▸ **Your instructions**: A faithful copy of the whole listing is the goal. Match it exactly.
------ Given information
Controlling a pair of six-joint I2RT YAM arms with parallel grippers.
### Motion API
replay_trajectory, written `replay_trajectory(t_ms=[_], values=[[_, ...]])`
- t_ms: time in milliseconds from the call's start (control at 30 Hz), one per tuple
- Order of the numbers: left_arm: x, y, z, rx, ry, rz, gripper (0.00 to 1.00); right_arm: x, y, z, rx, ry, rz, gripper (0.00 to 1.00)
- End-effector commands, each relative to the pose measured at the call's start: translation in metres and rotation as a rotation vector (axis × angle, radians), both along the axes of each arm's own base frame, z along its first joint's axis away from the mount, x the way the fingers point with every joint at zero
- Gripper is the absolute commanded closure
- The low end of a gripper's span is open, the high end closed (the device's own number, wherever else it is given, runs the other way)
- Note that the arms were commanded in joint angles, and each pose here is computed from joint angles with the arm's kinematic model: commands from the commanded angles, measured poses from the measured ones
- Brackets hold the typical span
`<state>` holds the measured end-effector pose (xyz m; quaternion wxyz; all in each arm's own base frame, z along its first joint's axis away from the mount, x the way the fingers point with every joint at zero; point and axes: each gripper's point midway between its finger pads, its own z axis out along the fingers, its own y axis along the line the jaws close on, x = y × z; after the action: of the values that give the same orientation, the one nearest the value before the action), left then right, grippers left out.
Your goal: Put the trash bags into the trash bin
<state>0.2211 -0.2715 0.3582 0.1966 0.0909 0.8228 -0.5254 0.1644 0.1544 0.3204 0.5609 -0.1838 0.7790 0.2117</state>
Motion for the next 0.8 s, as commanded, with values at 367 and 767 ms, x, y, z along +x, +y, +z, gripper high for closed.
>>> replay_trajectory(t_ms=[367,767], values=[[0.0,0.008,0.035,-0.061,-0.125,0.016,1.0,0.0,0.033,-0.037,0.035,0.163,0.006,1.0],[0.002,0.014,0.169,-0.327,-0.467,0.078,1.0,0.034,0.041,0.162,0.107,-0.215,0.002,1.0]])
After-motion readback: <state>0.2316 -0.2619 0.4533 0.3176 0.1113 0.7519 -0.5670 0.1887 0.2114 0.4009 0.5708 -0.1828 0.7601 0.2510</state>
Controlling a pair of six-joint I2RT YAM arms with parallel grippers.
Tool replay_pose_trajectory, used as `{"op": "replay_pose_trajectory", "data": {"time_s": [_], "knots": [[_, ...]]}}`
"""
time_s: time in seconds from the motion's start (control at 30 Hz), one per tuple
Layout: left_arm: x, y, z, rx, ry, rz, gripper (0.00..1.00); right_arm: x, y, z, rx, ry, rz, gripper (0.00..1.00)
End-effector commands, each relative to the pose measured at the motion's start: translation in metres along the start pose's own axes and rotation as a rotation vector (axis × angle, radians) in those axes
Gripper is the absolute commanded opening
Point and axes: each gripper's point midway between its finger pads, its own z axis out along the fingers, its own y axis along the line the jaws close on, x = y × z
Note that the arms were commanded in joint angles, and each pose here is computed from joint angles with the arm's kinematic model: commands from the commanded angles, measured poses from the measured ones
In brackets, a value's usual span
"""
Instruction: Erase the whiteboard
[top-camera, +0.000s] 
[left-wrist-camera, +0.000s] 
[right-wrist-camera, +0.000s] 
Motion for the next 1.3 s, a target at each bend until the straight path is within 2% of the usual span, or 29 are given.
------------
▸ **Output for this task**:
Controlling a pair of six-joint I2RT YAM arms with parallel grippers.
### Motion API
replay_trajectory, written `replay_trajectory(t_ms=[_], values=[[_, ...]])`
- t_ms: time in milliseconds from the call's start (control at 30 Hz), one per tuple
- Order of the numbers: left_arm: x, y, z, rx, ry, rz, gripper (0.00 to 1.00); right_arm: x, y, z, rx, ry, rz, gripper (0.00 to 1.00)
- End-effector commands, each relative to the pose measured at the call's start: translation in metres and rotation as a rotation vector (axis × angle, radians), both along the axes of each arm's own base frame, z along its first joint's axis away from the mount, x the way the fingers point with every joint at zero
- Gripper is the absolute commanded closure
- The low end of a gripper's span is open, the high end closed (the device's own number, wherever else it is given, runs the other way)
- Note that the arms were commanded in joint angles, and each pose here is computed from joint angles with the arm's kinematic model: commands from the commanded angles, measured poses from the measured ones
- Brackets hold the typical span
`<state>` holds the measured end-effector pose (xyz m; quaternion wxyz; all in each arm's own base frame, z along its first joint's axis away from the mount, x the way the fingers point with every joint at zero; point and axes: each gripper's point midway between its finger pads, its own z axis out along the fingers, its own y axis along the line the jaws close on, x = y × z; after the action: of the values that give the same orientation, the one nearest the value before the action), left then right, grippers left out.
Your goal: Put the trash bags into the trash bin
<state>0.2211 -0.2715 0.3582 0.1966 0.0909 0.8228 -0.5254 0.1644 0.1544 0.3204 0.5609 -0.1838 0.7790 0.2117</state>
Motion for the next 0.8 s, as commanded, with values at 367 and 767 ms, x, y, z along +x, +y, +z, gripper high for closed.
>>> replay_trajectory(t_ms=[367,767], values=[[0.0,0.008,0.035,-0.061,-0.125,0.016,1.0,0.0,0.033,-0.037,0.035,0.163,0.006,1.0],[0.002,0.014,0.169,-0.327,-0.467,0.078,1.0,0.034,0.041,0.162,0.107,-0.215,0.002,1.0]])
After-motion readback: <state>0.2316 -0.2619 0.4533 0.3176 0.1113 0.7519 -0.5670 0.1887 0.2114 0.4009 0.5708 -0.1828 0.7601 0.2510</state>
Controlling a pair of six-joint I2RT YAM arms with parallel grippers.
Tool replay_pose_trajectory, used as `{"op": "replay_pose_trajectory", "data": {"time_s": [_], "knots": [[_, ...]]}}`
"""
time_s: time in seconds from the motion's start (control at 30 Hz), one per tuple
Layout: left_arm: x, y, z, rx, ry, rz, gripper (0.00..1.00); right_arm: x, y, z, rx, ry, rz, gripper (0.00..1.00)
End-effector commands, each relative to the pose measured at the motion's start: translation in metres along the start pose's own axes and rotation as a rotation vector (axis × angle, radians) in those axes
Gripper is the absolute commanded opening
Point and axes: each gripper's point midway between its finger pads, its own z axis out along the fingers, its own y axis along the line the jaws close on, x = y × z
Note that the arms were commanded in joint angles, and each pose here is computed from joint angles with the arm's kinematic model: commands from the commanded angles, measured poses from the measured ones
In brackets, a value's usual span
"""
Instruction: Erase the whiteboard
[top-camera, +0.000s] 
[left-wrist-camera, +0.000s] 
[right-wrist-camera, +0.000s] 
Motion for the next 1.3 s, a target at each bend until the straight path is within 2% of the usual span, or 29 are given.

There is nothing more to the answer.